### Activity
Once you reach the line containing "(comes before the" in the data below, restate each line word for word up to and including the one containing "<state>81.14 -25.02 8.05".

_ _ _ _

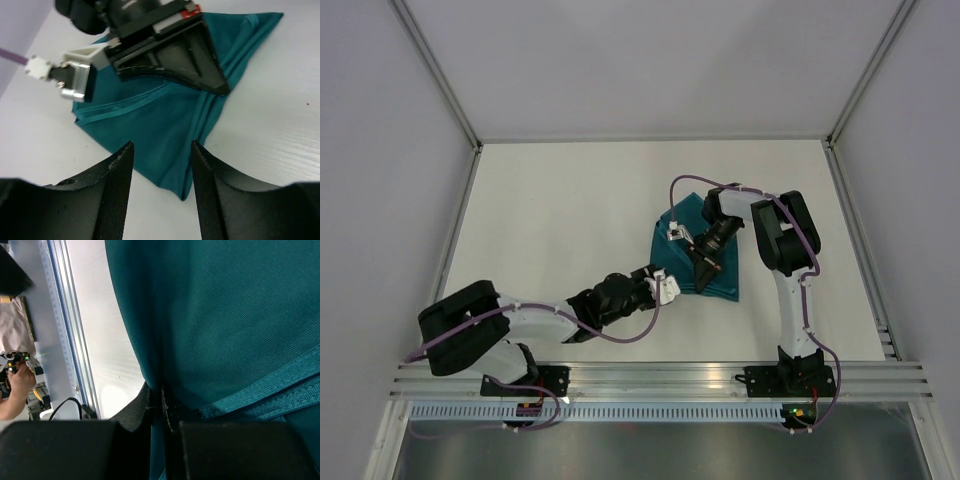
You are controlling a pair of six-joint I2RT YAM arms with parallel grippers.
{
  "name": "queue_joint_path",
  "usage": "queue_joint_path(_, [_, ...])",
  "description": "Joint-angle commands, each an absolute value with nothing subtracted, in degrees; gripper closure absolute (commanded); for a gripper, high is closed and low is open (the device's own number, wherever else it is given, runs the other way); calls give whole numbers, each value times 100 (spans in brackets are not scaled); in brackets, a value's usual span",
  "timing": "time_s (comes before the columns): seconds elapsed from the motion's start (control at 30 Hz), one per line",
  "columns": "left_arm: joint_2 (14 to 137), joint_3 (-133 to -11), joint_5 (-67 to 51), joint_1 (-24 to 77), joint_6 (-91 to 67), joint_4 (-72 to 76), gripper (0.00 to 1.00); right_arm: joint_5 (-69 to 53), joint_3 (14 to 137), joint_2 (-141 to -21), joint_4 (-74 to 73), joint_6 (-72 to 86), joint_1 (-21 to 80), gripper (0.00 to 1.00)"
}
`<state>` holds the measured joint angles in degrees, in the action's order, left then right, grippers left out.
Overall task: Fold the napkin, place the utensils inside, and roll it up
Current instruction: Roll the napkin with the utensil
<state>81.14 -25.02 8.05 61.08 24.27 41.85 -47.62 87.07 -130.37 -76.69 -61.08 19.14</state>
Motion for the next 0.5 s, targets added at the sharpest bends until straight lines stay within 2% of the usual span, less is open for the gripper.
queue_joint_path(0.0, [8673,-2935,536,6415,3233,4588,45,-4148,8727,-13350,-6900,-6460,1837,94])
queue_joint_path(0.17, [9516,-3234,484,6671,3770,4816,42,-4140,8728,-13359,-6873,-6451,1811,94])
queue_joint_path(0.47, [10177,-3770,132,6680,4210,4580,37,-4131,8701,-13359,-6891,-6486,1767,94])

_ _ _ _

### The answer
  "timing": "time_s (comes before the columns): seconds elapsed from the motion's start (control at 30 Hz), one per line",
  "columns": "left_arm: joint_2 (14 to 137), joint_3 (-133 to -11), joint_5 (-67 to 51), joint_1 (-24 to 77), joint_6 (-91 to 67), joint_4 (-72 to 76), gripper (0.00 to 1.00); right_arm: joint_5 (-69 to 53), joint_3 (14 to 137), joint_2 (-141 to -21), joint_4 (-74 to 73), joint_6 (-72 to 86), joint_1 (-21 to 80), gripper (0.00 to 1.00)"
}
`<state>` holds the measured joint angles in degrees, in the action's order, left then right, grippers left out.
Overall task: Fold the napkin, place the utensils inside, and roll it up
Current instruction: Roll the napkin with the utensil
<state>81.14 -25.02 8.05 61.08 24.27 41.85 -47.62 87.07 -130.37 -76.69 -61.08 19.14</state>

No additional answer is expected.